• RECORDS PROVIDED:

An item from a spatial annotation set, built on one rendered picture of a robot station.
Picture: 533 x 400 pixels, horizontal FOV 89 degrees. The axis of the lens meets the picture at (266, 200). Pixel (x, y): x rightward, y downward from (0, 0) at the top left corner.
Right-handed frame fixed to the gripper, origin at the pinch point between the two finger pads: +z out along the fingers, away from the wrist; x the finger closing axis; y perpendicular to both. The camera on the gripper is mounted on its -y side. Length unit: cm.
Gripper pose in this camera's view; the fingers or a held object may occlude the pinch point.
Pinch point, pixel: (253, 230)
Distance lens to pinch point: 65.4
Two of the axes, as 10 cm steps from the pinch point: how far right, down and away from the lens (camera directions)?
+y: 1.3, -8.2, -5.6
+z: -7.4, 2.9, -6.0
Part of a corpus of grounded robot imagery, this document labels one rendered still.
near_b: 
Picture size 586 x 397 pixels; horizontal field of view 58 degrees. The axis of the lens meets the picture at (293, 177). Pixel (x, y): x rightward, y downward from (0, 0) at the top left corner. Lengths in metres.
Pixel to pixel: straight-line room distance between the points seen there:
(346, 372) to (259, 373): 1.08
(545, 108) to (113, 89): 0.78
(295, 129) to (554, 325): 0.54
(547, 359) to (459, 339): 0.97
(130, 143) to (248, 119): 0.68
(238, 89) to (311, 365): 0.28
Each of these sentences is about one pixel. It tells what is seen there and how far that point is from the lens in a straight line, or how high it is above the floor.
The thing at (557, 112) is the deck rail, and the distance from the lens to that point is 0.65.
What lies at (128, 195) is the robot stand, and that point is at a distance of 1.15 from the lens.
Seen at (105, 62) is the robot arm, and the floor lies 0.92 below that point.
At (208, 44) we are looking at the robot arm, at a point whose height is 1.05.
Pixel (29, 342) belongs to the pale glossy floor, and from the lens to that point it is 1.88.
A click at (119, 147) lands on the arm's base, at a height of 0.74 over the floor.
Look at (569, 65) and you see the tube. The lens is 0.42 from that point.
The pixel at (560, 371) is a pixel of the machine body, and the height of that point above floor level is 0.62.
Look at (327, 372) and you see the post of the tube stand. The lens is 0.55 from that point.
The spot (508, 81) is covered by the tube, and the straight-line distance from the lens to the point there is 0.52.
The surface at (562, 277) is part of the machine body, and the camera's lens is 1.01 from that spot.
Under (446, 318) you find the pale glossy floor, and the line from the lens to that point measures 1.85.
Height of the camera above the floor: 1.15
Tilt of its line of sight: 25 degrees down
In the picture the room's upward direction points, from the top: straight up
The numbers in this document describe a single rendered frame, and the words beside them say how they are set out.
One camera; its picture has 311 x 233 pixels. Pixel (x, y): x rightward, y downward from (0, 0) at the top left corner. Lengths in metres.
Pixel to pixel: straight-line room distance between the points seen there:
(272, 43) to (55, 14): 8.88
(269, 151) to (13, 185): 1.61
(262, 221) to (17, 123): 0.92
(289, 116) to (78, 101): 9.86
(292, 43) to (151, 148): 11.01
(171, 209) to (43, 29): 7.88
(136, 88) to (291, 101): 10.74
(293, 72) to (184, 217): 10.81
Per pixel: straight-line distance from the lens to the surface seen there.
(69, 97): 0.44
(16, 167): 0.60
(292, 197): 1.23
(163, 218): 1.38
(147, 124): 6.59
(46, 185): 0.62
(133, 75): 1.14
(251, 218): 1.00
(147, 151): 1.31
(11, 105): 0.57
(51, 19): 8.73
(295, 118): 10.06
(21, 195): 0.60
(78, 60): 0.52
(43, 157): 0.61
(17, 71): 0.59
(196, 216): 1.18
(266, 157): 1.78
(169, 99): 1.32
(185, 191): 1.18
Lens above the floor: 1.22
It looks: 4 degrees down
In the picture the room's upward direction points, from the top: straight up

• WORK REQUEST: Begin at the line above that has "The pixel at" and stop after the line that has "The surface at", copying each line exactly and adding nothing else.

• YOUR RESPONSE:
The pixel at (560, 371) is a pixel of the machine body, and the height of that point above floor level is 0.62.
Look at (327, 372) and you see the post of the tube stand. The lens is 0.55 from that point.
The spot (508, 81) is covered by the tube, and the straight-line distance from the lens to the point there is 0.52.
The surface at (562, 277) is part of the machine body, and the camera's lens is 1.01 from that spot.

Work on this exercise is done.